• [THE TASK]:
Would you transcribe the listing that follows word for word, skipping pictures?

• [DATASET CONTENT]:
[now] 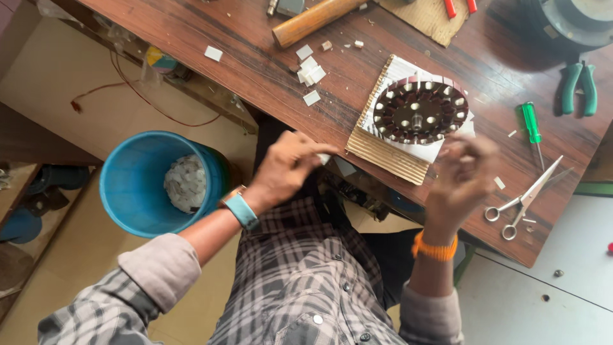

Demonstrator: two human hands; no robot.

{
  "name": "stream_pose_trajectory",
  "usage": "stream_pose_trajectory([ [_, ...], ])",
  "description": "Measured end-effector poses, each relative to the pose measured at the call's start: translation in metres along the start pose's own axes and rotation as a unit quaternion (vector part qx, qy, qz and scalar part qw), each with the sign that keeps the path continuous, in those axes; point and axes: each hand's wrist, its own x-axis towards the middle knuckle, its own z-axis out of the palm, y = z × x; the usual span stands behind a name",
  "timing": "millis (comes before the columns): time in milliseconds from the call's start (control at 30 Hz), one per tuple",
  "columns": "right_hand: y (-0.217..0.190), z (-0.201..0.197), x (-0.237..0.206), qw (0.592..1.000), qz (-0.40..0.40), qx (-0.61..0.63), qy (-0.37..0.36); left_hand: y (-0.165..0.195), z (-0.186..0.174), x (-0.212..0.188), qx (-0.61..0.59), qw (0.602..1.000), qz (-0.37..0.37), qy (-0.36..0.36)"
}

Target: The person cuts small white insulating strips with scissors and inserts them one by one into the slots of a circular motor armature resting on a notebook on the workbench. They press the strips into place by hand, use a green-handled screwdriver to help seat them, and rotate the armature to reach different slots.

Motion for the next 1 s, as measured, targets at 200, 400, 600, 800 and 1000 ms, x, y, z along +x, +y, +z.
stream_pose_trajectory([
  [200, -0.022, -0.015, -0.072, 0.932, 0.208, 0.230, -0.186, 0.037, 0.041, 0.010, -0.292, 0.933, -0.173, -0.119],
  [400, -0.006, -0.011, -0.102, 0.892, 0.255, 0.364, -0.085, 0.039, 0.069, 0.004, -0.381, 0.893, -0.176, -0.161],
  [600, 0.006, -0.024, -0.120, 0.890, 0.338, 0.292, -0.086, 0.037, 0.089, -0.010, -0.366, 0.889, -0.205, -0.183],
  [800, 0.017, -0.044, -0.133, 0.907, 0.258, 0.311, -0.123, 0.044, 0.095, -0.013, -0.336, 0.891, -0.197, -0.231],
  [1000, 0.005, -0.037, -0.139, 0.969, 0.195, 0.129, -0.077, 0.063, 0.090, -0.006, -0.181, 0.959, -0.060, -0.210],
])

• [EXPECTED ANSWER]:
[now] 

Demonstrator: two human hands; no robot.

{
  "name": "stream_pose_trajectory",
  "usage": "stream_pose_trajectory([ [_, ...], ])",
  "description": "Measured end-effector poses, each relative to the pose measured at the call's start: translation in metres along the start pose's own axes and rotation as a unit quaternion (vector part qx, qy, qz and scalar part qw), each with the sign that keeps the path continuous, in those axes; point and axes: each hand's wrist, its own x-axis towards the middle knuckle, its own z-axis out of the palm, y = z × x; the usual span stands behind a name",
  "timing": "millis (comes before the columns): time in milliseconds from the call's start (control at 30 Hz), one per tuple",
  "columns": "right_hand: y (-0.217..0.190), z (-0.201..0.197), x (-0.237..0.206), qw (0.592..1.000), qz (-0.40..0.40), qx (-0.61..0.63), qy (-0.37..0.36); left_hand: y (-0.165..0.195), z (-0.186..0.174), x (-0.212..0.188), qx (-0.61..0.59), qw (0.602..1.000), qz (-0.37..0.37), qy (-0.36..0.36)"
}

Target: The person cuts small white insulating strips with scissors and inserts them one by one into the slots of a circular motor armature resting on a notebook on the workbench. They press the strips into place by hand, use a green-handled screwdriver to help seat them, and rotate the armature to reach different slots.

Motion for the next 1 s, as measured, targets at 200, 400, 600, 800 and 1000 ms, x, y, z along +x, +y, +z.
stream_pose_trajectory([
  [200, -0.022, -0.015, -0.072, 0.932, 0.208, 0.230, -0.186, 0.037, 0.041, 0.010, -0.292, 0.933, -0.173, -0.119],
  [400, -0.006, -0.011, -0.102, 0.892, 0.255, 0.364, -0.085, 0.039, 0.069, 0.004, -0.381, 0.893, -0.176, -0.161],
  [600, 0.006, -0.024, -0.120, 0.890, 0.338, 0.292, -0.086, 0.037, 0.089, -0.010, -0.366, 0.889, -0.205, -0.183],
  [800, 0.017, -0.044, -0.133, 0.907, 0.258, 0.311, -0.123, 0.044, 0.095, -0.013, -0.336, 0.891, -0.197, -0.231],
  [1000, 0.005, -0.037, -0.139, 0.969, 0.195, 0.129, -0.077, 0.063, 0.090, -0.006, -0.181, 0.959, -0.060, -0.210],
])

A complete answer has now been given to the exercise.